Thursday, May 15, 2014

Don't Should On Me

Have you ever made a mistake with your horses? Or with your dog? Your kid? Your husband?

I mean a big one?

You know what I mean, a colic caused by, sheesh, breathing the wrong way. Or lameness you missed. Or founder because you fed too much or too little. Maybe you had a habit of letting the water run dry. Or went ahead and fed that slightly moldy hay because you didn't have enough money to toss it and the horse picked through the really bad stuff anyway. Maybe you rode the horse really hard when neither of you were in shape for that twenty mile trail.
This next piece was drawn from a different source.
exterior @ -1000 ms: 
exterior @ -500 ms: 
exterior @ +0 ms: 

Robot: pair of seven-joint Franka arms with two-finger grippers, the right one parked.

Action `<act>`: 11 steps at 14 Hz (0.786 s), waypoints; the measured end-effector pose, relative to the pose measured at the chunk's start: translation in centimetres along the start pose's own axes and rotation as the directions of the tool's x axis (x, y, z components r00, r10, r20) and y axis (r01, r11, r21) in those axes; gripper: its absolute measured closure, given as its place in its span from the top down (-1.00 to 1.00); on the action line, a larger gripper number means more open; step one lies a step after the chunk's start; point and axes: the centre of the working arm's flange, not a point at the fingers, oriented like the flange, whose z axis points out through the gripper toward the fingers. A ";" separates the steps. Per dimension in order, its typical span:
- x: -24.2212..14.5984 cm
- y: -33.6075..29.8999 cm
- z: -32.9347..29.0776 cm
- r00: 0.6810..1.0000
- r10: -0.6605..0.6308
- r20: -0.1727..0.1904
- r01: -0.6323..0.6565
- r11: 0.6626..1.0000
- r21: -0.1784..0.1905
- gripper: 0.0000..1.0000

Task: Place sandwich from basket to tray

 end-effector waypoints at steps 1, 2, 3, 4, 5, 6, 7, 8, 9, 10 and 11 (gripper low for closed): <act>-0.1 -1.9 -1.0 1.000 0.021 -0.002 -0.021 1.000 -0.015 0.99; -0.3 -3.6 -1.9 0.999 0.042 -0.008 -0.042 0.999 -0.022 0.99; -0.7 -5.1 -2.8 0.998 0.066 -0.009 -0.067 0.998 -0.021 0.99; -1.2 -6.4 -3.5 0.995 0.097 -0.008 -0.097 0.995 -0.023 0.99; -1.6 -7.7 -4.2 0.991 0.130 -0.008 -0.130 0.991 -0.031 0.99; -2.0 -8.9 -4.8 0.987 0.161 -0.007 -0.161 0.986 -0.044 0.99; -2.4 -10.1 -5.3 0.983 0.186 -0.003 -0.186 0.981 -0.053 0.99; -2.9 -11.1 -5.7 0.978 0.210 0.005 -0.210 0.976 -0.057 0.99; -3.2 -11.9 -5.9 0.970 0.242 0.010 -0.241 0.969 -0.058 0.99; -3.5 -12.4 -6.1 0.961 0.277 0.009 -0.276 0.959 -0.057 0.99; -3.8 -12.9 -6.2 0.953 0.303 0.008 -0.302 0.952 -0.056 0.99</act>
How many of us have found out too late a dog who lives on a chain becomes aggressive? Or that keeping Max in a crate for twelve hours a day and then through the night is the reason he peed in the middle of your bed, ate the remote and attacked your neighbors dog at the dog park? What about  loose dogs hit by cars, dogs trusted with babies put down when they bit one, dogs we bought on impulse, grow up into out of control maniacs, jump on great-aunt Edna and break her arm?

Even the little mistakes, saddles that caused galls, collars that damaged tracheae, hiring the wrong shoer, trainer, vet, not knowing when our companions were too thin, too fat, to rude, too sore, not knowing what a bit did, or which leash to use...
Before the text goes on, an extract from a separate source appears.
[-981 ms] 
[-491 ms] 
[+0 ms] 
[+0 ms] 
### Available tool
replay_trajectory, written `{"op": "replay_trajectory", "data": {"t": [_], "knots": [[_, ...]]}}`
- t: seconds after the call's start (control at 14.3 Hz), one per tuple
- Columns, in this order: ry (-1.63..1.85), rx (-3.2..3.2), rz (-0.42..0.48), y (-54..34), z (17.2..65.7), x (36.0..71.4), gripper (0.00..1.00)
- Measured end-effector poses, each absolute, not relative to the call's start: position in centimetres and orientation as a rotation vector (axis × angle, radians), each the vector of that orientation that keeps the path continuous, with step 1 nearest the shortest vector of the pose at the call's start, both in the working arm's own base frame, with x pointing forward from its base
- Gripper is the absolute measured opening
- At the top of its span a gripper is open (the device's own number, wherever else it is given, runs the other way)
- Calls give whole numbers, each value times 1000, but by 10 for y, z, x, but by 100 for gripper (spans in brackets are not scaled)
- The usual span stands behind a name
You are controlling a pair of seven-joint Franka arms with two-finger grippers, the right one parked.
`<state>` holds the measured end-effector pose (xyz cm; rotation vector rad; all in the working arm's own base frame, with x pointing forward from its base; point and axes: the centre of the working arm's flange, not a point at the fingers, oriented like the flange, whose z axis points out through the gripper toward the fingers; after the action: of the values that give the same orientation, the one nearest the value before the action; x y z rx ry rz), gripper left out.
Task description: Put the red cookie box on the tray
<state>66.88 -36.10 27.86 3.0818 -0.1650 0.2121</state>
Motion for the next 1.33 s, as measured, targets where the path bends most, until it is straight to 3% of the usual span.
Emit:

I know I have. Most of my mistakes came from ignorance. Some came from negligence. I'm not talking acts of cruelty, I'm talking trusting someone else to take care of business when I knew, somewhere in the back of my mind, that things weren't right.

I have learned, at this point in my life, to be diligent to the point of paranoia. I study, I learn, I think. For the most part, my pets, my livestock and the humans in my life are safe from harm when they are in my care.

The thing is, I made a butt-load of mistakes along the way. Some have come from simple ignorance. I just didn't know. Some have been caused by blindly accepting training tips, riding instruction, feeding and health care advice from people who didn't give me the right information, or only part of the knowledge I needed.

I have some serious sorrow that I live with from some of my mistakes. I also have gratitude for getting away with others. And, because of my very sick sense of humor, I can even laugh at some of the mistakes I've made. There was "The Incident of the Smoking Tortoise," but I digress.

What has never, ever helped me in my sometimes painful education is being Should On.

As a matter of fact, in my fiery youth, when anxiety, anger and stubbornness ruled my thought processes, being told "You should..," or "You should have," would do nothing but
My brain would slam shut, the guilt and remorse I was already feeling would roar into a fireball of defensiveness, and I would start slinging blame everywhere but at myself.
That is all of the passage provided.